# [VZW] My letter from Verizon...regarding boot loader.



## Hobart (Dec 27, 2011)

So I sent an email last week to Mr Lowell McAdam and this is what I got today all by itself from FedEx. While I appreciate the official letter..seems like they could have just emailed a response....

Its the same mumbo jumbo we've heard from them....

Also....note the number and person to call at the bottom of letter 
Who wants to call Lucy..lol

Have at it...hehe

Sent from my DROIDX using Tapatalk 2


----------



## Hobart (Dec 27, 2011)

This shows you how much they know about bootloaders.. look at beginning of letter...my concern wasn't that Verizon devices contain boot loaders....it was that you LOCKED them!!!!

Sent from my DROIDX using Tapatalk 2


----------



## Skeeter (Jun 11, 2011)

Hell, I'll call her


----------



## Shane269 (Jun 10, 2011)

Skeeter said:


> Hell, I'll call her


How did the call go?

Sent from my DROIDX using Tapatalk 2


----------



## joemagistro (Dec 19, 2011)

If that's true, I bet Verizon will never sell any future nexus devices then..... Im very happy with my decision to switch to tmo

Sent from my SGH-T999 using Xparent Blue Tapatalk 2


----------



## Droosh (Jun 15, 2011)

Hobart said:


> This shows you how much they know about bootloaders.. look at beginning of letter...my concern wasn't that Verizon devices contain boot loaders....it was that you LOCKED them!!!!


Hate to pick a nit, but if you are going to make fun of them for their wording, you should know that your concern isn't that they locked them as all devices even the international Galaxy Nexus come with locked bootloaders. Your concern is that they were the only carrier in the world to encrypt their signature on the bootloader.


----------



## joemagistro (Dec 19, 2011)

Droosh said:


> Hate to pick a nit, but if you are going to make fun of them for their wording, you should know that your concern isn't that they locked them as all devices even the international Galaxy Nexus come with locked bootloaders. Your concern is that they were the only carrier in the world to encrypt their signature on the bootloader.


how is that so???? I have a T999 .. the very first thing i did was rooted it... the second thing i did was flashed a kernel..... no step that i did involved unlocking a bootloader


----------



## mean sixteen (Nov 20, 2011)

joemagistro said:


> how is that so???? I have a T999 .. the very first thing i did was rooted it... the second thing i did was flashed a kernel..... no step that i did involved unlocking a bootloader


I know when I got my gnex I hooked it up to Odin and unlocked it to flash a rooted rom. I remember it erased the entire phone when I did it. Bootloader was locked but not encrypted. I have never heard of a stock "unlocked" bootloader.

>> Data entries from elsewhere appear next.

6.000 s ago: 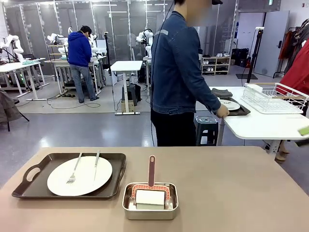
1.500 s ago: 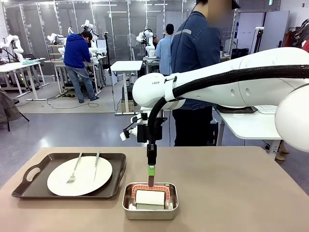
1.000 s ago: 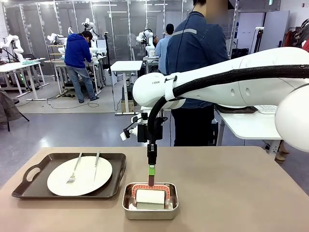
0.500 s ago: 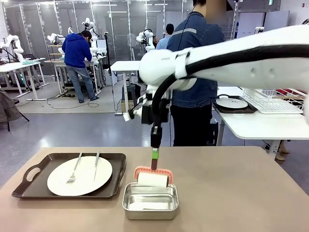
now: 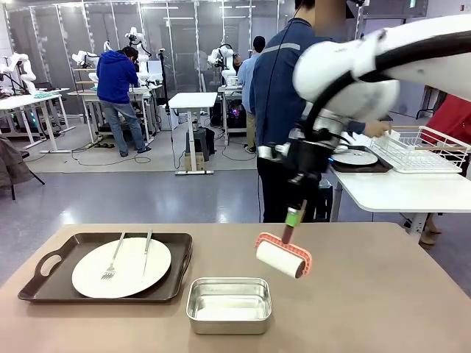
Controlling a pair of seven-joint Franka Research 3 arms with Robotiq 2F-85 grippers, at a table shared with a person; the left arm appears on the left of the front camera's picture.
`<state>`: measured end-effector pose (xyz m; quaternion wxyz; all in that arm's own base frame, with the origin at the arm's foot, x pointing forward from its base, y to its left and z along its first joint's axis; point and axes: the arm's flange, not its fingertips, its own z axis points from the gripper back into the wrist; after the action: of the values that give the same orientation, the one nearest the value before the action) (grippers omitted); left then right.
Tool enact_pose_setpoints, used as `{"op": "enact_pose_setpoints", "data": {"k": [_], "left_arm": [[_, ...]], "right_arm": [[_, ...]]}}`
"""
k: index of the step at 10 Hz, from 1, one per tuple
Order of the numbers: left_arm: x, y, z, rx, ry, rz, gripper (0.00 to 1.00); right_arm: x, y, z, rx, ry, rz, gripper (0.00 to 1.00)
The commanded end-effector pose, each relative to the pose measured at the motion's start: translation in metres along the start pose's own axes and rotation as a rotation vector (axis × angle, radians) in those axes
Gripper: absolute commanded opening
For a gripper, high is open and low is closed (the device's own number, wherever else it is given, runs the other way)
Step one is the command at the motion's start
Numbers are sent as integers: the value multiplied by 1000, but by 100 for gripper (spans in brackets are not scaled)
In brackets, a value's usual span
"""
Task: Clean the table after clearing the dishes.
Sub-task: When the left (or right) Handle tray is removed, use the left hand (or right hand) to clean the left (or right) side of the table with the Lint Roller.
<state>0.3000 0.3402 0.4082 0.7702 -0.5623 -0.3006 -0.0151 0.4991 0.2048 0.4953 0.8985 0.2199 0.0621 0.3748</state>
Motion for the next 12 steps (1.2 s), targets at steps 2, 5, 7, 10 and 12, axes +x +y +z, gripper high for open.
{"op": "enact_pose_setpoints", "data": {"k": [2,5,7,10,12], "left_arm": [[-2,-3,3,-1,1,-1,100],[-2,-3,3,-1,1,-1,100],[-2,-3,3,-1,1,-1,100],[-2,-3,3,-1,1,-1,100],[-2,-3,3,-1,1,-1,100]], "right_arm": [[-32,3,-28,0,-174,87,12],[-24,-18,-5,35,-88,-87,12],[-32,-21,-13,40,-119,-64,21],[-52,-78,-24,274,-285,-185,21],[-52,-102,-39,356,-364,-263,21]]}}
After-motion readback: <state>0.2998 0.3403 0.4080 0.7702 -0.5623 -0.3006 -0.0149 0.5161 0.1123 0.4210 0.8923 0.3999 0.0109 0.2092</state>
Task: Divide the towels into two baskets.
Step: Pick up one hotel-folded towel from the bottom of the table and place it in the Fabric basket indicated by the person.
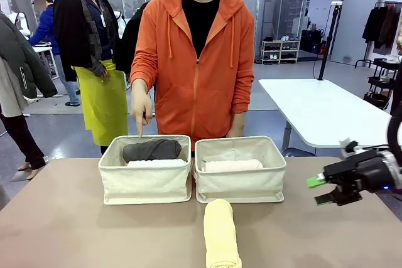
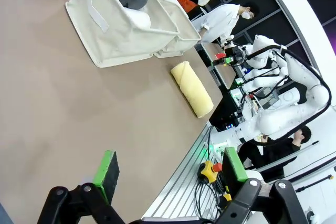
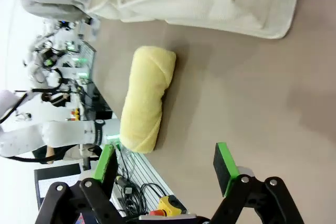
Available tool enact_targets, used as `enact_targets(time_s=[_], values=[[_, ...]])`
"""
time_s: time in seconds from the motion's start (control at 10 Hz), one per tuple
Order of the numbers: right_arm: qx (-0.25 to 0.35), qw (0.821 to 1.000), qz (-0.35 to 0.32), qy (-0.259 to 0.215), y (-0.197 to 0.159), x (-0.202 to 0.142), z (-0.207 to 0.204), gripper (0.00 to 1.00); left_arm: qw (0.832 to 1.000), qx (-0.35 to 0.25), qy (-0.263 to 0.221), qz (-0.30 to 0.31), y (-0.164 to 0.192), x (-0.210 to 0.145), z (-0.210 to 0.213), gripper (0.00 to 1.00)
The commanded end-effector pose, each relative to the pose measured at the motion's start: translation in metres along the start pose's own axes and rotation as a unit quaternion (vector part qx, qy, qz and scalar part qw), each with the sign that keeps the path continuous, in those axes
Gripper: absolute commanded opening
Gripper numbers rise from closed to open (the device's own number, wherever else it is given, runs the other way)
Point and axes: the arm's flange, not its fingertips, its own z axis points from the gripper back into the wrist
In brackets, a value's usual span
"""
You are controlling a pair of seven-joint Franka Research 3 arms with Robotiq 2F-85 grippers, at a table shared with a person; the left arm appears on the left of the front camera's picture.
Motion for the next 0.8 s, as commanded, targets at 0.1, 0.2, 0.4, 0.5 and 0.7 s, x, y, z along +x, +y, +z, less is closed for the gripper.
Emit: enact_targets(time_s=[0.1,0.2,0.4,0.5,0.7], values=[[-0.063,0.997,-0.032,-0.028,0.034,-0.003,-0.061,0.93,1.000,0.004,-0.004,0.005,-0.003,0.001,0.002,1.00],[-0.086,0.995,-0.039,-0.039,0.044,-0.005,-0.081,0.93,1.000,0.004,-0.004,0.005,-0.003,0.001,0.002,1.00],[-0.117,0.992,-0.042,-0.035,0.058,-0.012,-0.126,0.93,1.000,0.004,-0.004,0.005,-0.003,0.001,0.002,1.00],[-0.133,0.989,-0.041,-0.039,0.063,-0.015,-0.141,0.93,1.000,0.004,-0.004,0.005,-0.003,0.001,0.002,1.00],[-0.142,0.989,-0.026,-0.021,0.067,-0.014,-0.161,0.93,1.000,0.004,-0.004,0.005,-0.003,0.001,0.002,1.00]])
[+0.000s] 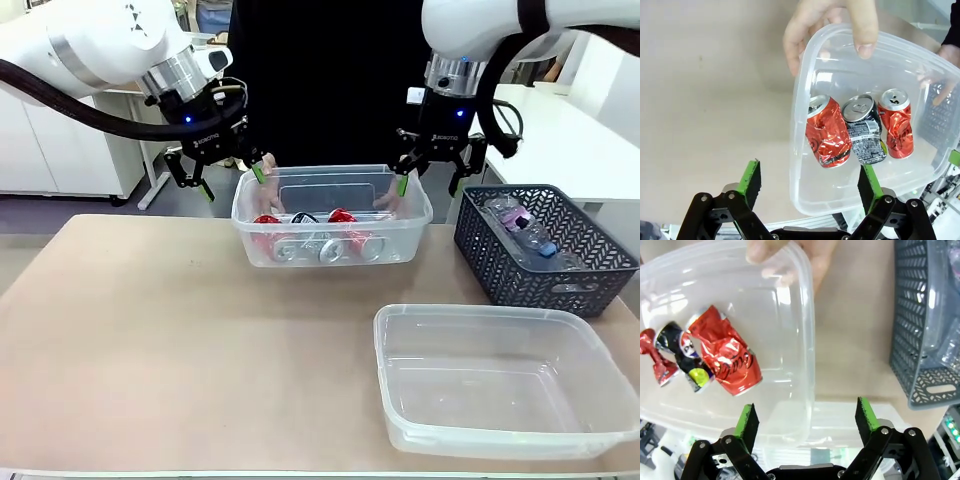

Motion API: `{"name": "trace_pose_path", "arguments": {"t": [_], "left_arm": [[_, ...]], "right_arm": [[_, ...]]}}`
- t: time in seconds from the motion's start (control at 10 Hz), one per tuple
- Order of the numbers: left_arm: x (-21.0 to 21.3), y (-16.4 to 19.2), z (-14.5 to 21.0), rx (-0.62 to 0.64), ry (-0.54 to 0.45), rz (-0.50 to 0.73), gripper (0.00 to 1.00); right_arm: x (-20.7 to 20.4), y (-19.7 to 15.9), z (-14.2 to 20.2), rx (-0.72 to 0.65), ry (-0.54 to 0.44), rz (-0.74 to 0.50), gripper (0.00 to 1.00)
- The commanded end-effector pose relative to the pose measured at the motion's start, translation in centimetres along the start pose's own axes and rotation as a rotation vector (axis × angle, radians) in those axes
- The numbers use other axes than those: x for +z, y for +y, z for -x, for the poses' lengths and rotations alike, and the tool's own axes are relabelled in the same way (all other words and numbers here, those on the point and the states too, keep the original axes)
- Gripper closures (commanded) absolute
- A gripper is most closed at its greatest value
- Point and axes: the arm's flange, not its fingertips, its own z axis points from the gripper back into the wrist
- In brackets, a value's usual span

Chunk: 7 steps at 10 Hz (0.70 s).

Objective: Sort the waste into each basket.
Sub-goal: Release the Organizing box you were holding, then pick up the Organizing box on the right side of the table and lift it.

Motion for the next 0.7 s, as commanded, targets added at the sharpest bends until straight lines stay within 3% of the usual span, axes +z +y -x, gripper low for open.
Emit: {"name": "trace_pose_path", "arguments": {"t": [0.0,0.6], "left_arm": [[0.24,-0.10,-0.01,-0.004,-0.005,0.002,0.00],[0.24,-0.10,-0.01,-0.004,-0.005,0.002,0.00]], "right_arm": [[0.53,0.02,0.02,0.001,-0.004,-0.001,0.00],[0.53,0.02,0.02,0.001,-0.004,-0.001,0.00]]}}
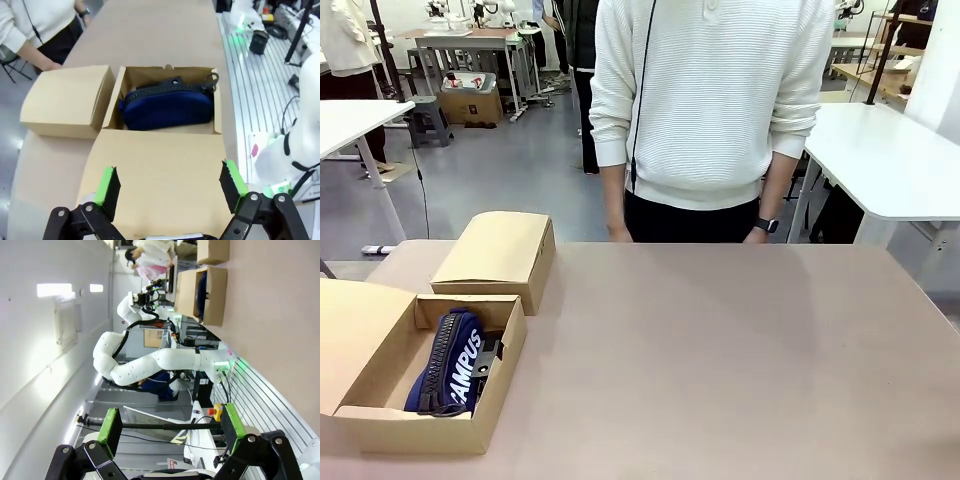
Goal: Place items inside the box.
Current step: Close the lid of the Mailer Box closest to the robot.
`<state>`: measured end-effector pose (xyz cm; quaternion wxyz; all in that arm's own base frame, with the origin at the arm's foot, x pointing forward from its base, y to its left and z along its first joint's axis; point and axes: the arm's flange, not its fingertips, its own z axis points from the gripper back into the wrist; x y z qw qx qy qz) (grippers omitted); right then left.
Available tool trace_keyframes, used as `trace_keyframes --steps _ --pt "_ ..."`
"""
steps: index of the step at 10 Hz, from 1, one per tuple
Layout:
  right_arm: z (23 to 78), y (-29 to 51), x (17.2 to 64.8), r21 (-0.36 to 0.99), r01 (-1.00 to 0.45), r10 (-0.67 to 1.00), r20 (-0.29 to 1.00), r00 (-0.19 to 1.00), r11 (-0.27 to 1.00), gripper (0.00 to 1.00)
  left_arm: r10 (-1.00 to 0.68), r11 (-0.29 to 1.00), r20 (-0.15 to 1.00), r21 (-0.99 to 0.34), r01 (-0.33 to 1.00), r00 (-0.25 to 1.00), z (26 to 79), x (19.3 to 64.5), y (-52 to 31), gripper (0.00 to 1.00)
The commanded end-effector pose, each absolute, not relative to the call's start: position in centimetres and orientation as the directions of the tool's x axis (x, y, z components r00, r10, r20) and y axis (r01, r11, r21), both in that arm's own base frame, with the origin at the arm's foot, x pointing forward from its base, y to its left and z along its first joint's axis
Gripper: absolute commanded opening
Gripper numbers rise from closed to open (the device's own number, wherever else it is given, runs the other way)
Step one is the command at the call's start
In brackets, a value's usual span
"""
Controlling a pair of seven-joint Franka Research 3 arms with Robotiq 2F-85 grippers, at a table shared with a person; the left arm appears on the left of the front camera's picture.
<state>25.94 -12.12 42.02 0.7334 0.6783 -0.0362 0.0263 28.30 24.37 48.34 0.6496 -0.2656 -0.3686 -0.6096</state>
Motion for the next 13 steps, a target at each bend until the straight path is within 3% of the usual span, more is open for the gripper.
trace_keyframes --steps 1,2,3,13 --pt "42.12 -12.32 25.83 0.992 -0.102 -0.011 0.103 0.995 0.071 1.00 -0.635 0.029 0.764 0.174 0.984 -0.116 47.56 28.26 24.65 1.00" --pt "42.12 -12.32 25.83 0.992 -0.102 -0.011 0.103 0.995 0.071 1.00 -0.588 0.035 0.797 0.193 0.981 -0.136 47.38 28.55 24.26 1.00" --pt "42.12 -12.32 25.83 0.992 -0.102 -0.011 0.103 0.995 0.071 1.00 -0.609 0.086 0.792 0.125 0.988 -0.047 48.19 28.30 24.39 1.00" --pt "42.12 -12.32 25.83 0.992 -0.102 -0.011 0.103 0.995 0.071 1.00 -0.610 0.074 0.790 0.139 0.987 -0.066 47.91 28.25 24.53 1.00"
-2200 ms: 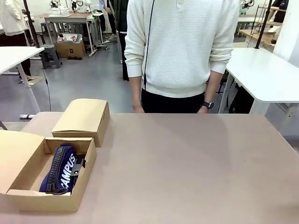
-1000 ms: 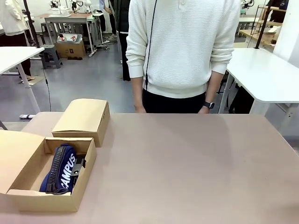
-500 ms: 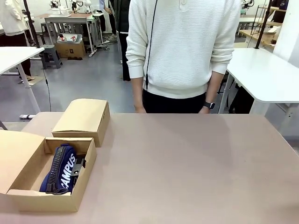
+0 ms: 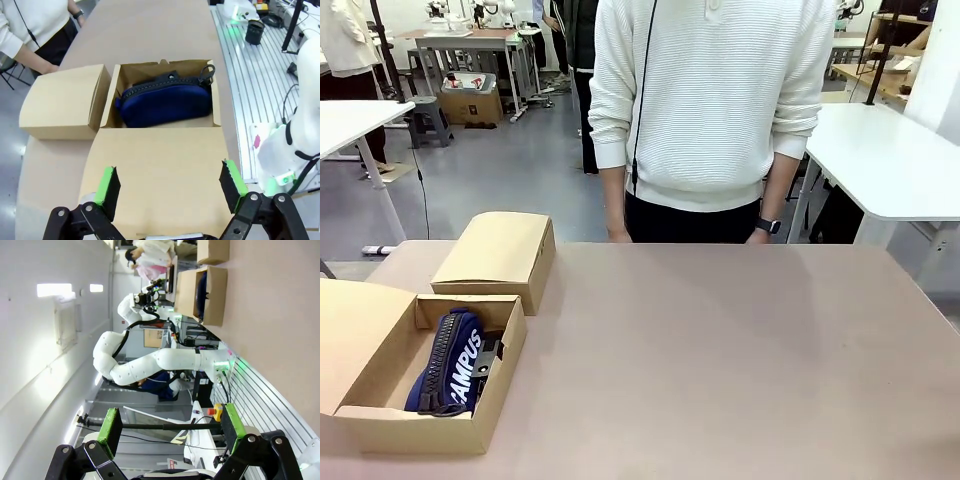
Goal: Place items inside the box.
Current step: Close the lid of the Mailer Box closest to the robot.
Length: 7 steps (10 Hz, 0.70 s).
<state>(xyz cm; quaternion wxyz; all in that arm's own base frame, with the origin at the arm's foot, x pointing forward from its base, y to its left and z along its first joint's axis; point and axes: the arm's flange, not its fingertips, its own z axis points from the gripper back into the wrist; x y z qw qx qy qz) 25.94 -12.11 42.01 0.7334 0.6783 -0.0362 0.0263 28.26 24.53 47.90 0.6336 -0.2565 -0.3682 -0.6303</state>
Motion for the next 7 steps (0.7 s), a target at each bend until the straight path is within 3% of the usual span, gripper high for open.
trace_keyframes --steps 1,5,7 --pt "42.1 -12.3 25.8 0.992 -0.102 -0.011 0.103 0.995 0.071 1.00 -0.641 0.060 0.763 0.148 0.987 -0.076 47.4 29.0 24.9 1.00" --pt "42.1 -12.3 25.8 0.992 -0.102 -0.011 0.103 0.995 0.071 1.00 -0.741 0.031 0.670 0.102 0.994 -0.046 44.5 30.0 29.6 1.00" --pt "42.1 -12.3 25.8 0.992 -0.102 -0.011 0.103 0.995 0.071 1.00 -0.735 0.009 0.677 0.057 0.998 -0.032 42.7 29.6 30.5 1.00"
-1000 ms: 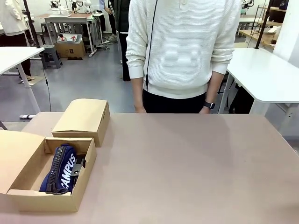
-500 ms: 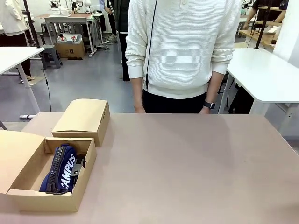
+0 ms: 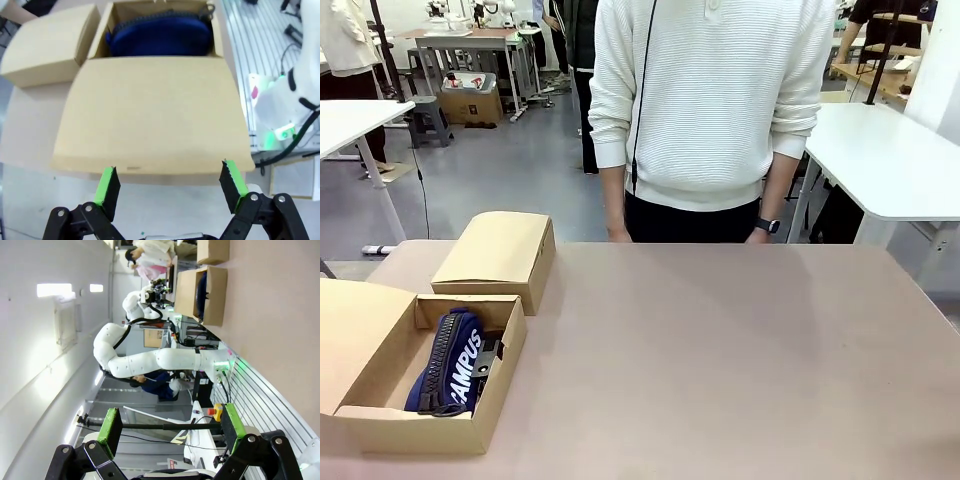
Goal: Place items inside the box.
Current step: Close the lid of the Mailer Box closest to the robot.
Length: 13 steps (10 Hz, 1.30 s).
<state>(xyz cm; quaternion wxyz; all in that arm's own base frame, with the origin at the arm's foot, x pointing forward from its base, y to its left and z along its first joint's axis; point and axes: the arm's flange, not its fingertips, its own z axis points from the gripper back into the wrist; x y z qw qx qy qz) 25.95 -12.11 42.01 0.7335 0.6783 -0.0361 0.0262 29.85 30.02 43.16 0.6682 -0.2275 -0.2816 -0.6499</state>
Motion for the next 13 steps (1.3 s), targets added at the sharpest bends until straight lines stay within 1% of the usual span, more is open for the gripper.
trace_keyframes --steps 1,4,6,7,9,10,11,12,13 --pt "42.1 -12.3 25.8 0.992 -0.102 -0.011 0.103 0.995 0.071 1.00 -0.752 0.016 0.658 0.042 0.999 -0.016 41.9 29.8 30.7 1.00" --pt "42.1 -12.3 25.8 0.992 -0.102 -0.011 0.103 0.995 0.071 1.00 -0.722 0.048 0.690 -0.029 0.998 0.054 37.9 30.7 31.3 1.00" --pt "42.1 -12.3 25.8 0.992 -0.102 -0.011 0.103 0.995 0.071 1.00 -0.696 0.019 0.717 -0.025 1.000 0.031 35.6 31.5 30.1 1.00" --pt "42.1 -12.3 25.8 0.992 -0.102 -0.011 0.103 0.995 0.071 1.00 -0.646 0.012 0.762 -0.031 0.999 0.031 34.2 31.4 29.6 1.00" --pt "42.1 -12.3 25.8 0.992 -0.102 -0.011 0.103 0.995 0.071 1.00 -0.525 -0.022 0.851 0.004 1.000 -0.015 32.9 31.2 28.2 1.00" --pt "42.1 -12.3 25.8 0.992 -0.102 -0.011 0.103 0.995 0.071 1.00 -0.502 -0.033 0.864 0.030 0.999 -0.043 32.4 31.0 27.3 1.00" --pt "42.1 -12.3 25.8 0.992 -0.102 -0.011 0.103 0.995 0.071 1.00 -0.472 -0.054 0.880 0.027 0.998 -0.050 32.2 30.5 26.3 1.00" --pt "42.1 -12.3 25.8 0.992 -0.102 -0.011 0.103 0.995 0.071 1.00 -0.396 -0.081 0.915 0.047 0.996 -0.075 32.6 30.0 25.5 1.00" --pt "42.1 -12.3 25.8 0.992 -0.102 -0.011 0.103 0.995 0.071 1.00 -0.362 -0.078 0.924 0.101 0.992 -0.123 34.0 29.7 24.8 1.00"
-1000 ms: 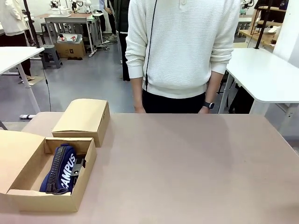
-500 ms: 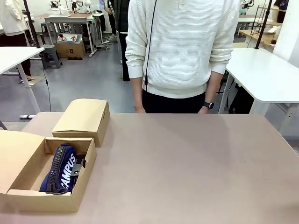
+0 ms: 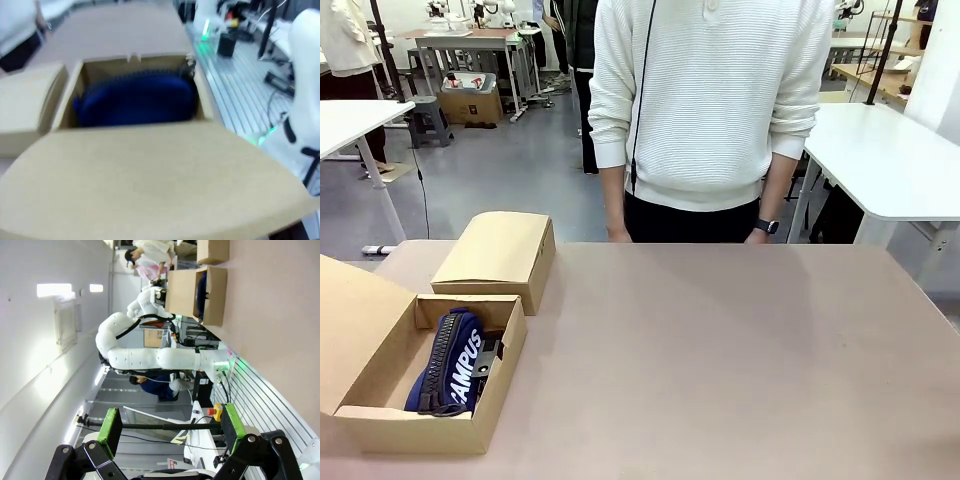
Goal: Place items inside the box.
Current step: Close the lid of the Mailer Box closest to the robot.
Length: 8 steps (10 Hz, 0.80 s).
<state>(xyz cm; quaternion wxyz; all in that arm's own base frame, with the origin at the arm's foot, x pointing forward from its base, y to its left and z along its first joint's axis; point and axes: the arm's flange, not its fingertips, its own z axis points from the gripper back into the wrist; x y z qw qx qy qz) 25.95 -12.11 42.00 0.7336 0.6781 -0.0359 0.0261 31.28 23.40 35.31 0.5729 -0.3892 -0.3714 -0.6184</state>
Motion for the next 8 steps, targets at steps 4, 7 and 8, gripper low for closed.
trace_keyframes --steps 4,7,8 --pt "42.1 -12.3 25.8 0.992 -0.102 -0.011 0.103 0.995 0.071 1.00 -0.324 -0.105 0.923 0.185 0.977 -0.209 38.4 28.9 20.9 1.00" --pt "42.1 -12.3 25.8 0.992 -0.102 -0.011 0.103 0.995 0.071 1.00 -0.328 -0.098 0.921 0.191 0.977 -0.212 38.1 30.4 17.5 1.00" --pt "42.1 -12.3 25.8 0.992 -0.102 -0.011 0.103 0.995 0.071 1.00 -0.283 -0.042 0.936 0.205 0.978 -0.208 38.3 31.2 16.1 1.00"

Sent through Mental Telepathy...or my GS3 Jellybean


----------



## joemagistro (Dec 19, 2011)

unless im wrong, i dont remember having to unlock my bootloader.. just root it and flash cmw.. and that was it


----------



## Brian G (Jun 26, 2012)

She didn't even give you her direct line LMAO. She gave you the customer service line. You guys' think you got an "in" with it... all you got is a name attached to customer service. I guarantee that ANY customer service rep would give you the same info. In fact, guess what?!! I got a DIRECT email to tech support!!!! OMG!! WOW!! Do you want it???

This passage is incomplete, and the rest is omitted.